D. Latar Belakang Ekstremitas
Khawarij
Seperti
yang sudah diungkap di atas, Khawarij memiliki pemikiran dan sikap yag ekstrem,
keras, radikal dan cederung kejam. Misalnya mereka menilai ‘Ali ibn Abi Thalib
salah karena menyetujui dan kesalahan itu membuat ‘Ali menjadi kafir. Mereka
memaksa ‘Ali mengakui kesalahan dan kekufurannya untuk kemudian bertaubat.
Begitu ‘Ali menolak pandangan mereka walaupun dengan mengemukakan argumentasi,
mereka menyatakkan keluar dari pasukan ‘Ali dan kemudian melakukan
pemberontakan dan kekejaman-kekejaman.
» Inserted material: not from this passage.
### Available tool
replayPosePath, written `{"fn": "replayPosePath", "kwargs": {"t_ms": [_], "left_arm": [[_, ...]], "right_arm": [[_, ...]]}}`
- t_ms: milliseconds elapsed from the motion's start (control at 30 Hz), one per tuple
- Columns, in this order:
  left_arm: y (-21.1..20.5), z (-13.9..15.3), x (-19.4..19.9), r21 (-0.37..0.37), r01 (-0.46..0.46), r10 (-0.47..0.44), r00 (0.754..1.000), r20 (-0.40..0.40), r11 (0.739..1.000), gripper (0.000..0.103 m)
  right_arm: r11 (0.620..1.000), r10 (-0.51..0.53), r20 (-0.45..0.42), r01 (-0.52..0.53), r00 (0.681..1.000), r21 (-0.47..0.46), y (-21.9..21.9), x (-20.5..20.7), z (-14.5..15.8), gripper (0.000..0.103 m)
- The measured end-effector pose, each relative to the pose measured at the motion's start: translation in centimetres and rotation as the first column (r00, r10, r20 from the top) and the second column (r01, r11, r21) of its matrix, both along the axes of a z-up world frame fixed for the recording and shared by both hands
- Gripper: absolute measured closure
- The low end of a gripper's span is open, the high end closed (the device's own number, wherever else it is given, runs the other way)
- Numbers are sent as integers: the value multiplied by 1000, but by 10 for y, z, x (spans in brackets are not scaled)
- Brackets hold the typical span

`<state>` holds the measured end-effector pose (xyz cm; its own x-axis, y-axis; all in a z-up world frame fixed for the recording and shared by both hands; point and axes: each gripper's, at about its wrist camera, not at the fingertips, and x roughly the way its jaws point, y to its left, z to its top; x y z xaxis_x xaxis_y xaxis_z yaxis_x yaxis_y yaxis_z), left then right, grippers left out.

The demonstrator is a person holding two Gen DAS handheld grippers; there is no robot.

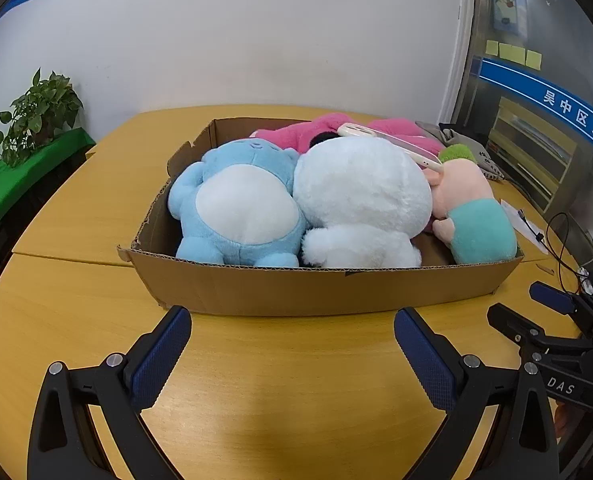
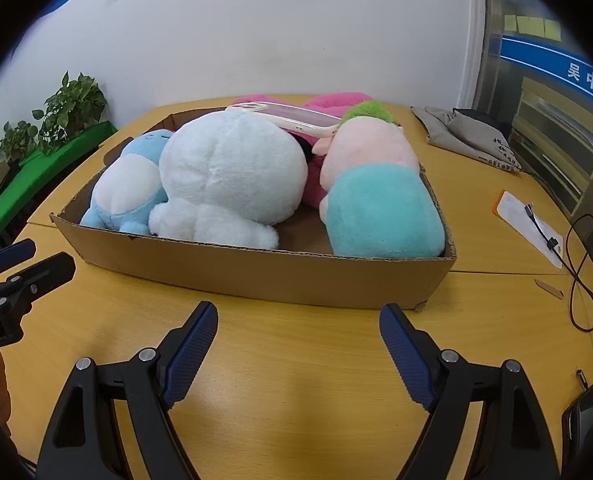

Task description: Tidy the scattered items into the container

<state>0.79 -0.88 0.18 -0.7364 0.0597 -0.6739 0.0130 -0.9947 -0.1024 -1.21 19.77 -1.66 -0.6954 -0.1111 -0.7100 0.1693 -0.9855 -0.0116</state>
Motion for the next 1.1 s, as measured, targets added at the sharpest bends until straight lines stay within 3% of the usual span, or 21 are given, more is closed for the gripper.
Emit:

Yang menjadi sasaran pengkafiran tidak
hanya ‘Ali bi Abi Thalib sendiri, tapi juga Mu’awiyah ibn Abi Sufyan, ‘Amru ibn
‘Ash, Abu Musa al-Asy’ari dan lain-lain yang mendukung mereka. Dalam
perkembangan selanjutnya mereka perdebatkan apakah ‘Ali hanya kafir atau
musyrik.
Untuk
mendukung pandangan mereka baik dalam aspek politik maupun teologi, mereka
menggunakan ayat-ayat Al-Qur’an. Misalnya ; kelompok al-Azariqah, tidak hanya
menyatakan ‘Ali kafir, tapi juga mengatakan ayat; Wa min an-nâsi man yu’jibuka
qauluhu fi al-hayâh ad-dunya wa yusyhidullah ‘ala mâ fi qalbihi wa huwa aladdu
al-khshâm) diturunkan Allah mengenai ‘Ali sedangkan tentang ‘Abdurrahman ibn
Muljam yang membunuh ‘Ali Allah menurunkan ayat (wa minannâsi man yasyri
nafsahu ibtighâa mardhâtillah). Mereka gampang sekali menggunakan ayat-ayat Al
Qur’an untuk menguatkan pendapat-pendapat mereka.
Yang
menarik kita teliti adalah, latar belakang apa yang menyebabkan mereka memiliki
pandangan seperti itu. Untuk menjawab pertanyaan tersebut kita perlu melakukan
analisis terhadap pengertian istilah Qurrâ’ atau Ahl al– Qurrâ’, sebutan mereka
sebelum menjadi Khawarij. Apakakah istilah itu berarti para penghafal Al-Qur’an
atau orang orang kampung. Kalau sekiranya yang benar adalah yang pertama maka
persoalannya adalah persoalan teologis murni (persoalan intepretasi yang sempit
dan picik), tapi kalau yang benar adalah yang kedua persoalannya adalah
persoalan sosial politik. Penulis kira inilah kata kunci yang dapat membantu
kita memahami latar belakang ekstremitas Khawarij.
Melihat
pemahaman Khawarij yang dangkal dan literer terhadap ayat-ayat Al-Qur’an yang
mereka jadikan dalil membenarkan pandangan dan sikap politik mereka, maka
penulis lebih cenderung mengartikan istilah Qurrâ’ bukan sebagai para penghafal
Al-Qur’an, tetapi orang-orang desa. Nourouzzaman Shiddiqi, sejarawan Muslim
dari IAIN Sunan Kalijaga Yogyakarta yang pernah menulis paper tenang Khawarij
waktu studi di McGill University, Canada menyatakan bahwa Ahlu al-Qurrâ’ lebih
tepat diartikan sebagai ‘para penetap’ walaupun Ahl al-Qurrâ’ bisa juga berarti
para penghafal Al-Qur’an.
Uraian
yang panjang lebar dan agak memuaskan tentang pengertian istilah al-Qurrâ’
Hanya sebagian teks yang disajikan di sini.